• [WORK ITEM] Extract each line of the records below that contains the word "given".

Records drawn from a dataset
_ _ _ _ _ _ _
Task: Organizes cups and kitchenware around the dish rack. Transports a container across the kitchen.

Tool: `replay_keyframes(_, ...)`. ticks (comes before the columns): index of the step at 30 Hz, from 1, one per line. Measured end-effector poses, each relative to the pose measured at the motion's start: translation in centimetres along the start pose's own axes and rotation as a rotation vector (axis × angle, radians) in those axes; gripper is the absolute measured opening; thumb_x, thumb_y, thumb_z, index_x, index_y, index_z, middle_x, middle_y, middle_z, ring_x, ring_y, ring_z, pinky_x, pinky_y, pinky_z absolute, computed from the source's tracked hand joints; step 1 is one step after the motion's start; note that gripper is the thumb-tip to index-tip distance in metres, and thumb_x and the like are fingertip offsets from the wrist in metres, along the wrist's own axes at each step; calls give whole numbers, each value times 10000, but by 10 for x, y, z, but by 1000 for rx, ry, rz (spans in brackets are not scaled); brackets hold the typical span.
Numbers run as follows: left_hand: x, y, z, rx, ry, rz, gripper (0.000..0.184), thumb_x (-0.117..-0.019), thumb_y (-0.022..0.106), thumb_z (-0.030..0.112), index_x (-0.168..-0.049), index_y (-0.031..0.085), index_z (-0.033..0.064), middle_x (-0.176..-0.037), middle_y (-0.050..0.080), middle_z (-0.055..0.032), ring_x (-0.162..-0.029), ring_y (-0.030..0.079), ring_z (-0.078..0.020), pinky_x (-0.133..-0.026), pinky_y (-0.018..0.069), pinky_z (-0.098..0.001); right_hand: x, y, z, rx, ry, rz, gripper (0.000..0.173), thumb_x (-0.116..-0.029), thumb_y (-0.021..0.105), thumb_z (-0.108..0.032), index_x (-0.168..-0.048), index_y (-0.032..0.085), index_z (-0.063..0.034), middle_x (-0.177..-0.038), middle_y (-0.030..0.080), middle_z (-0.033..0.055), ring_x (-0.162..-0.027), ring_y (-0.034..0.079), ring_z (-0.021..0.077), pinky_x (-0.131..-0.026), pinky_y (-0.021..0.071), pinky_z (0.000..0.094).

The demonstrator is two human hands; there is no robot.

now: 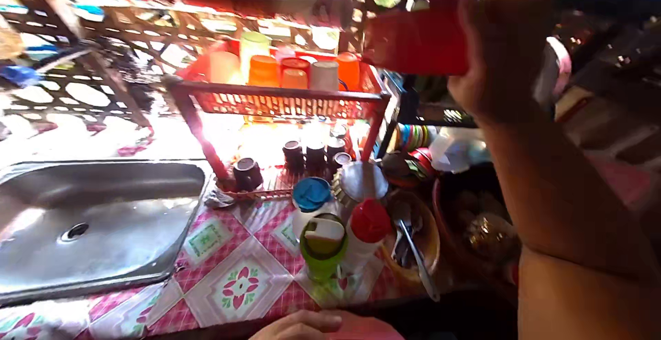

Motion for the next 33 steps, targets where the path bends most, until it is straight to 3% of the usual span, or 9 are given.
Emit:
replay_keyframes(4,-30,12,-6,75,47,-109,339,-1057,554,264,-1260,602,-3,-1369,586,-207,-1239,605,-181,-1050,509,-364,36,-101,24,-12,33,-97,474,-971,656,-209,-1423,530,-148,-1135,624,198,-1081,595,322,-958,461,461)
replay_keyframes(7,-52,27,-8,105,57,-213,357,-1056,552,271,-1265,602,-14,-1373,579,-221,-1247,598,-196,-1058,502,-370,86,-143,40,60,35,-269,569,-930,672,-214,-1456,461,-159,-1169,570,246,-1095,558,406,-959,439,539)
replay_keyframes(10,-71,45,-10,126,72,-298,395,-1045,565,283,-1254,608,-50,-1372,576,-248,-1260,590,-238,-1066,492,-399,134,-163,47,176,56,-383,470,-951,668,-140,-1392,505,-117,-1083,609,286,-1015,600,479,-880,468,608)
replay_keyframes(13,-81,59,-14,123,90,-316,399,-1048,564,292,-1249,608,-49,-1362,584,-248,-1267,587,-249,-1074,485,-409,181,-177,50,293,48,-477,430,-992,603,-98,-1408,498,-125,-1052,613,273,-963,619,476,-796,485,608)
replay_keyframes(17,-89,71,-16,115,78,-316,400,-1052,557,304,-1231,619,-48,-1363,587,-248,-1286,576,-241,-1087,472,-401,244,-192,31,256,123,-653,480,-987,550,-83,-1462,493,-114,-1158,605,275,-1008,593,487,-781,455,637)
replay_keyframes(21,-97,80,-16,113,78,-309,409,-1055,547,322,-1230,617,-42,-1355,591,-242,-1299,565,-233,-1096,461,-394,294,-192,-2,167,-12,-780,356,-990,548,-55,-1341,591,-101,-1045,605,220,-866,592,407,-719,455,541)
replay_keyframes(25,-98,86,-17,99,73,-303,407,-1055,543,317,-1232,619,-41,-1356,590,-244,-1291,569,-239,-1087,466,-393,297,-196,-22,146,-66,-851,407,-984,503,-5,-1363,570,-138,-1072,596,159,-896,574,343,-773,439,470)
replay_keyframes(33,-96,83,-18,87,33,-272,370,-1052,544,268,-1220,613,-55,-1358,584,-250,-1261,588,-217,-1066,483,-377,287,-155,-28,78,-161,-853,355,-977,530,-13,-1305,639,-93,-1038,635,162,-851,597,314,-725,452,431)
Point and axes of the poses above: each hand's wrist, its own x-axis away from the middle knuckle, its own y-axis out of the palm, z = x × y, the point moved 3 cm from there along -x, towards the middle knuckle
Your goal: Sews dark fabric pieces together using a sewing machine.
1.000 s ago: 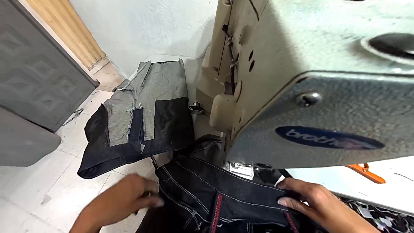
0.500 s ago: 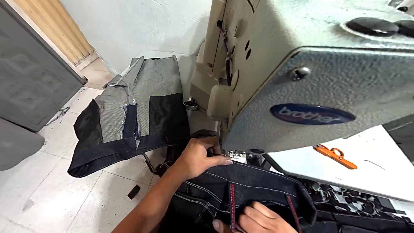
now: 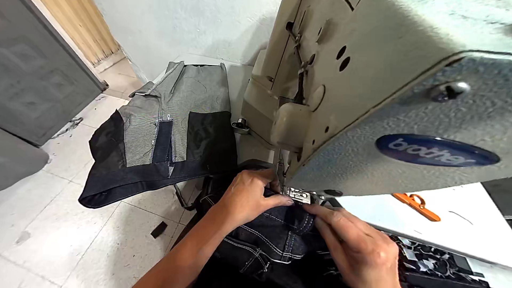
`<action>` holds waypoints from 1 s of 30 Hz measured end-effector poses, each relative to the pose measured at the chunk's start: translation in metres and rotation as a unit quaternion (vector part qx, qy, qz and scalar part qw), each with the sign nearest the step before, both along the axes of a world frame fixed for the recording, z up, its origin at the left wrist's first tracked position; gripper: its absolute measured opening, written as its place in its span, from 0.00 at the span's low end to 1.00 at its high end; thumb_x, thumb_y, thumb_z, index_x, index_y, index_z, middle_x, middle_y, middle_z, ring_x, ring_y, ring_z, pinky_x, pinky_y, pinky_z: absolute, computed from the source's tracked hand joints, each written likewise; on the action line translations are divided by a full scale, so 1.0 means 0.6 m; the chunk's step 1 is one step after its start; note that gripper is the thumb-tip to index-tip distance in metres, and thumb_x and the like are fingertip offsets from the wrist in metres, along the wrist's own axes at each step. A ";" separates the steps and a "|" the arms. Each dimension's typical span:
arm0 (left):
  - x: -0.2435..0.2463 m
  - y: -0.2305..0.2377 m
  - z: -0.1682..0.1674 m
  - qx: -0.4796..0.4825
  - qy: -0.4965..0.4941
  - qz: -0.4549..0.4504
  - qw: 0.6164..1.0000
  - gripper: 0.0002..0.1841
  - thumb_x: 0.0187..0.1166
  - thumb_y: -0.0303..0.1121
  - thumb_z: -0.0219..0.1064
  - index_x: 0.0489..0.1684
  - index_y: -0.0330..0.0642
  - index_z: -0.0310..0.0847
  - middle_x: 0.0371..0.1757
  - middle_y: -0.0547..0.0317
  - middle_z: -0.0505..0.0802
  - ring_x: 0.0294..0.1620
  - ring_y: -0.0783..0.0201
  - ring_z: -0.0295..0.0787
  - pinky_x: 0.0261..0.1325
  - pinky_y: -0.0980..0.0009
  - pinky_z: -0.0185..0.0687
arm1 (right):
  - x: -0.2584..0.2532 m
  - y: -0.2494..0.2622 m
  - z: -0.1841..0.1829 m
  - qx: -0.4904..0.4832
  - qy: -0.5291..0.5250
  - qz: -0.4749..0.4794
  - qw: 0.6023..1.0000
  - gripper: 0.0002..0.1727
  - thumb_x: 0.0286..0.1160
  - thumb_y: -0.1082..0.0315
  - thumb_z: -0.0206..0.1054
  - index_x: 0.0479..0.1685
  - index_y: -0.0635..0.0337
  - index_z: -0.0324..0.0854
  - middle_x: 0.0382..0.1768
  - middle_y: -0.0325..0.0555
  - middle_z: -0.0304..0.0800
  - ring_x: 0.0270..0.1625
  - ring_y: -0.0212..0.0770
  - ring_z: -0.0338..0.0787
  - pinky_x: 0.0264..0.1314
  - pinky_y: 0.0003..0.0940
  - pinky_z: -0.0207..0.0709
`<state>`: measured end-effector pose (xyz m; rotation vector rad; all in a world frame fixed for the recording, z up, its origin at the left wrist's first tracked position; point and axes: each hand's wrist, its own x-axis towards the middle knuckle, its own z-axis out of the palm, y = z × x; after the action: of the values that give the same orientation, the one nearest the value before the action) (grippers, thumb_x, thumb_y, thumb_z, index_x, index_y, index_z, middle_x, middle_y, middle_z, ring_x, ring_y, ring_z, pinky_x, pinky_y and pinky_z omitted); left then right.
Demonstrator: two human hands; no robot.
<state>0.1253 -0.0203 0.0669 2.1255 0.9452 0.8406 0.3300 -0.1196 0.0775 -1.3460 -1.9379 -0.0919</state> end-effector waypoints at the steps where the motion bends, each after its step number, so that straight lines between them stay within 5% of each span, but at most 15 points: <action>1: 0.000 -0.002 0.001 0.009 0.011 0.004 1.000 0.16 0.68 0.47 0.80 0.35 0.43 0.90 0.32 0.61 0.94 0.39 0.69 0.92 0.46 0.65 0.88 | -0.005 -0.001 0.003 -0.043 0.037 0.007 0.998 0.11 0.81 0.67 0.62 0.44 0.57 0.92 0.33 0.43 0.96 0.38 0.29 0.91 0.45 0.18 0.81; 5: 0.002 -0.011 0.001 0.032 0.025 0.031 0.999 0.17 0.70 0.49 0.78 0.38 0.43 0.90 0.35 0.60 0.94 0.41 0.65 0.93 0.47 0.63 0.89 | -0.006 0.000 0.007 -0.163 0.130 0.023 0.978 0.10 0.81 0.63 0.65 0.46 0.58 0.88 0.36 0.36 0.96 0.39 0.19 0.92 0.45 0.16 0.84; 8: 0.006 -0.032 -0.002 0.107 0.042 0.093 0.989 0.18 0.71 0.49 0.76 0.44 0.43 0.89 0.46 0.54 0.92 0.52 0.56 0.91 0.57 0.59 0.88 | -0.001 0.006 0.003 -0.116 0.077 -0.011 0.990 0.09 0.76 0.59 0.68 0.39 0.50 0.93 0.35 0.35 0.95 0.43 0.26 0.88 0.50 0.20 0.77; 10: 0.006 -0.060 0.003 0.162 0.057 0.133 0.976 0.15 0.75 0.45 0.73 0.45 0.41 0.90 0.47 0.50 0.91 0.48 0.54 0.92 0.50 0.61 0.91 | 0.000 0.012 -0.003 -0.069 0.028 -0.035 0.997 0.09 0.74 0.58 0.68 0.35 0.45 0.93 0.33 0.38 0.93 0.46 0.31 0.87 0.53 0.21 0.75; 12: 0.001 -0.099 0.021 0.086 0.028 0.102 0.991 0.11 0.79 0.37 0.69 0.45 0.37 0.90 0.37 0.51 0.93 0.29 0.59 0.92 0.32 0.66 0.89 | 0.000 0.016 -0.008 -0.054 0.014 -0.031 0.998 0.07 0.75 0.59 0.68 0.36 0.46 0.91 0.34 0.40 0.92 0.47 0.31 0.88 0.54 0.18 0.75; 15: -0.006 -0.139 0.044 -0.198 -0.089 0.004 0.976 0.13 0.83 0.30 0.66 0.55 0.28 0.83 0.34 0.49 0.95 0.26 0.64 0.92 0.31 0.69 0.90 | -0.002 0.018 -0.011 -0.025 -0.032 -0.020 0.999 0.06 0.77 0.65 0.65 0.39 0.50 0.88 0.36 0.42 0.92 0.46 0.34 0.89 0.51 0.18 0.78; 17: -0.003 -0.141 0.037 -0.299 -0.184 0.008 0.936 0.10 0.83 0.27 0.66 0.51 0.28 0.84 0.36 0.50 0.96 0.31 0.65 0.96 0.36 0.68 0.95 | -0.007 0.022 -0.018 0.014 -0.065 -0.031 0.997 0.06 0.79 0.66 0.62 0.39 0.51 0.85 0.34 0.43 0.89 0.43 0.36 0.87 0.47 0.19 0.76; 22: 0.013 -0.134 0.028 -0.350 -0.262 0.049 0.898 0.07 0.81 0.27 0.69 0.34 0.33 0.84 0.34 0.54 0.97 0.33 0.63 0.98 0.39 0.66 0.97 | -0.017 0.026 -0.029 0.074 -0.105 -0.050 0.990 0.04 0.80 0.71 0.61 0.41 0.55 0.81 0.33 0.46 0.86 0.39 0.39 0.85 0.43 0.21 0.77; 30: 0.020 -0.132 0.023 -0.351 -0.266 0.069 0.895 0.06 0.76 0.24 0.72 0.29 0.36 0.82 0.30 0.56 0.96 0.29 0.65 0.97 0.35 0.68 0.96 | -0.007 0.018 -0.020 0.035 -0.097 0.007 0.995 0.08 0.83 0.74 0.60 0.47 0.55 0.86 0.41 0.47 0.90 0.48 0.39 0.88 0.53 0.22 0.79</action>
<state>0.1374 -0.0996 0.0809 1.1373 0.9193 0.9052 0.3258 -0.1089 0.0652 -1.3172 -2.0843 -0.2908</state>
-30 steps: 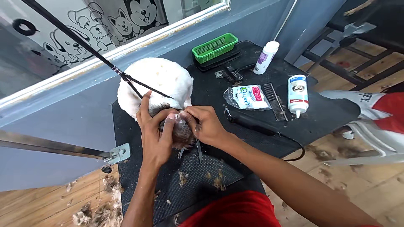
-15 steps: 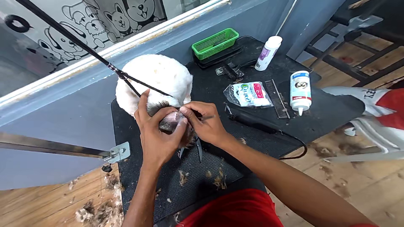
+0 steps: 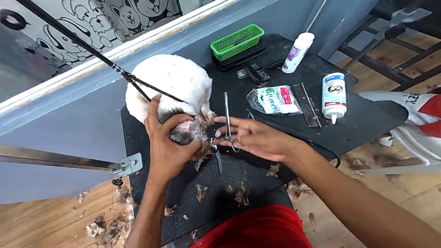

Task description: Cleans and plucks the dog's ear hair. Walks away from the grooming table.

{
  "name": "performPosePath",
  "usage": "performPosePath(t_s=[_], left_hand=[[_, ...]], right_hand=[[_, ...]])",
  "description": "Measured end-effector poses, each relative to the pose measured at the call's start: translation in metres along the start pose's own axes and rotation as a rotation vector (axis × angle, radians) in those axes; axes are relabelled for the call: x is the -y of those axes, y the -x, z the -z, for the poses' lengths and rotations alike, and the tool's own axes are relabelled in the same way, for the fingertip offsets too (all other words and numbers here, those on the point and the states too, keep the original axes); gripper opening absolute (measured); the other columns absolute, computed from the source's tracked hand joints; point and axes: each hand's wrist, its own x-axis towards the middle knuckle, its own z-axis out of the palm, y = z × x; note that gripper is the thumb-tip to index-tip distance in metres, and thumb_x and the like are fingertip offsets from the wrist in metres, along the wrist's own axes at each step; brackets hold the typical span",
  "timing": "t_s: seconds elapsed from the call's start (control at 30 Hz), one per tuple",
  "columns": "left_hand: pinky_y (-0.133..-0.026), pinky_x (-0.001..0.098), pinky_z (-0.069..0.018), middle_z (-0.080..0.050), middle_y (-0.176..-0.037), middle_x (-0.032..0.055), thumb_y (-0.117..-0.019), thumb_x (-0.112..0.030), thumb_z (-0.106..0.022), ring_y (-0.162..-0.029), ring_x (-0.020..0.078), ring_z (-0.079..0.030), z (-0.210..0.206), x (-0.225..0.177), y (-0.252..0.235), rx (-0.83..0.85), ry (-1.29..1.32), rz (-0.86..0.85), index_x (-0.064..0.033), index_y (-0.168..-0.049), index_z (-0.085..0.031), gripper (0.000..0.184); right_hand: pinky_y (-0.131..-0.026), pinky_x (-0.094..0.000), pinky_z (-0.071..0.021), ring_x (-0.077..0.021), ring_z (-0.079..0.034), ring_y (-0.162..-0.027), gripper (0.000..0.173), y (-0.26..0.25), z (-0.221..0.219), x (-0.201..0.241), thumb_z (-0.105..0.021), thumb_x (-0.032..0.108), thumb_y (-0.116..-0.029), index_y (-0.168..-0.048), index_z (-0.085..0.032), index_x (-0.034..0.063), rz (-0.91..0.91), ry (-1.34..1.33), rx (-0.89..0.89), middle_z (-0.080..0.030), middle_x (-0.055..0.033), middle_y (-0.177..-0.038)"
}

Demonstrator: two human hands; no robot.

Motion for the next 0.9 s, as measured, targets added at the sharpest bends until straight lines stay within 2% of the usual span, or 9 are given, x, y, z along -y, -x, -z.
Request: performPosePath(t_s=[0.17, 0.27, 0.37, 0.5, 0.57, 0.63, 0.7, 0.8, 0.9], left_hand=[[-0.112, 0.0506, -0.0356, -0.013, -0.169, 0.0049, -0.0604, -0.043, -0.086, -0.151, 0.0304, -0.022, 0.008, 0.005, -0.004, 0.045, 0.046, -0.003, -0.0370, -0.105, -0.075, 0.046], [-0.113, 0.0500, -0.0348, -0.014, -0.169, 0.0059, -0.0589, -0.043, -0.086, -0.151, 0.0310, -0.021, 0.011, 0.007, -0.005, 0.051, 0.048, -0.008, -0.0363, -0.104, -0.075, 0.047], [-0.112, 0.0497, -0.0359, -0.015, -0.168, 0.0061, -0.0590, -0.043, -0.086, -0.150, 0.0304, -0.022, 0.010, 0.005, -0.004, 0.044, 0.023, -0.005, -0.0363, -0.104, -0.075, 0.047], [-0.110, 0.0500, -0.0371, -0.015, -0.168, 0.0047, -0.0589, -0.043, -0.086, -0.148, 0.0302, -0.024, 0.005, 0.001, -0.004, 0.028, 0.012, -0.002, -0.0375, -0.104, -0.075, 0.047], [-0.114, 0.0515, -0.0354, -0.015, -0.168, 0.0050, -0.0596, -0.044, -0.086, -0.151, 0.0308, -0.021, 0.004, 0.001, -0.004, 0.021, 0.004, -0.012, -0.0365, -0.105, -0.074, 0.048], [-0.113, 0.0500, -0.0350, -0.016, -0.168, 0.0052, -0.0606, -0.047, -0.086, -0.150, 0.0308, -0.022, 0.003, 0.001, -0.003, 0.011, -0.012, -0.017, -0.0354, -0.106, -0.074, 0.048], [-0.112, 0.0479, -0.0362, -0.017, -0.167, 0.0054, -0.0621, -0.050, -0.085, -0.148, 0.0297, -0.025, 0.003, 0.002, -0.002, -0.001, -0.019, -0.020, -0.0347, -0.107, -0.074, 0.049], [-0.113, 0.0494, -0.0367, -0.017, -0.168, 0.0048, -0.0597, -0.048, -0.086, -0.150, 0.0293, -0.023, 0.005, 0.001, -0.001, 0.001, 0.005, 0.003, -0.0354, -0.106, -0.075, 0.049], [-0.112, 0.0496, -0.0367, -0.015, -0.168, 0.0039, -0.0596, -0.045, -0.086, -0.151, 0.0294, -0.022, 0.002, -0.002, -0.002, 0.007, 0.007, 0.008, -0.0357, -0.106, -0.075, 0.049]], right_hand=[[-0.105, -0.0412, -0.0526, -0.0284, -0.065, -0.119, 0.064, 0.012, 0.010, -0.001, -0.055, -0.001, -0.0890, -0.151, -0.043, 0.0032, -0.026, -0.025, 0.000, -0.063, -0.0199, -0.127], [-0.104, -0.0377, -0.0527, -0.0240, -0.064, -0.117, 0.043, 0.012, 0.011, -0.003, -0.058, 0.011, -0.0875, -0.130, -0.057, 0.0074, 0.029, -0.112, -0.024, -0.064, -0.0139, -0.123], [-0.070, -0.0212, -0.0495, -0.0074, -0.059, -0.080, 0.011, 0.000, -0.009, 0.000, -0.067, 0.015, -0.0922, -0.102, -0.069, 0.0113, 0.205, 0.099, -0.245, -0.065, -0.0014, -0.094], [-0.058, -0.0211, -0.0450, -0.0055, -0.056, -0.067, 0.014, -0.033, -0.035, -0.005, -0.080, 0.014, -0.0887, -0.100, -0.078, 0.0056, 0.545, 0.541, -0.440, -0.071, -0.0001, -0.086], [-0.063, -0.0200, -0.0489, -0.0033, -0.061, -0.073, 0.012, -0.049, -0.044, -0.009, -0.080, 0.018, -0.0884, -0.096, -0.079, 0.0080, 0.630, 0.735, -0.476, -0.072, 0.0009, -0.088], [-0.076, -0.0259, -0.0562, -0.0081, -0.068, -0.086, 0.008, -0.058, -0.052, -0.010, -0.076, 0.015, -0.0903, -0.094, -0.080, 0.0086, 0.696, 0.910, -0.495, -0.074, -0.0016, -0.090], [-0.078, -0.0300, -0.0536, -0.0113, -0.065, -0.088, 0.010, -0.059, -0.055, -0.006, -0.071, 0.014, -0.0927, -0.093, -0.079, 0.0087, 0.709, 0.978, -0.458, -0.072, -0.0013, -0.089], [-0.069, -0.0230, -0.0531, -0.0052, -0.063, -0.078, 0.011, -0.054, -0.053, 0.000, -0.067, 0.009, -0.0956, -0.097, -0.077, 0.0051, 0.561, 0.722, -0.400, -0.072, -0.0010, -0.089], [-0.065, -0.0229, -0.0539, -0.0085, -0.064, -0.075, 0.012, -0.051, -0.059, -0.005, -0.063, 0.007, -0.1000, -0.100, -0.074, 0.0011, 0.397, 0.325, -0.445, -0.071, -0.0054, -0.088]])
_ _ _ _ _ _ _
• [TASK SOLUTION]
Motion for the next 33 steps, targets where the path bends most, until it is straight to 3% of the usual span, or 9 are given.
Motion for the next 0.9 s, as measured, targets added at the sharpest bends until straight lines stay within 2% of the usual span, or 9 are given, x, y, z along -y, -x, -z.

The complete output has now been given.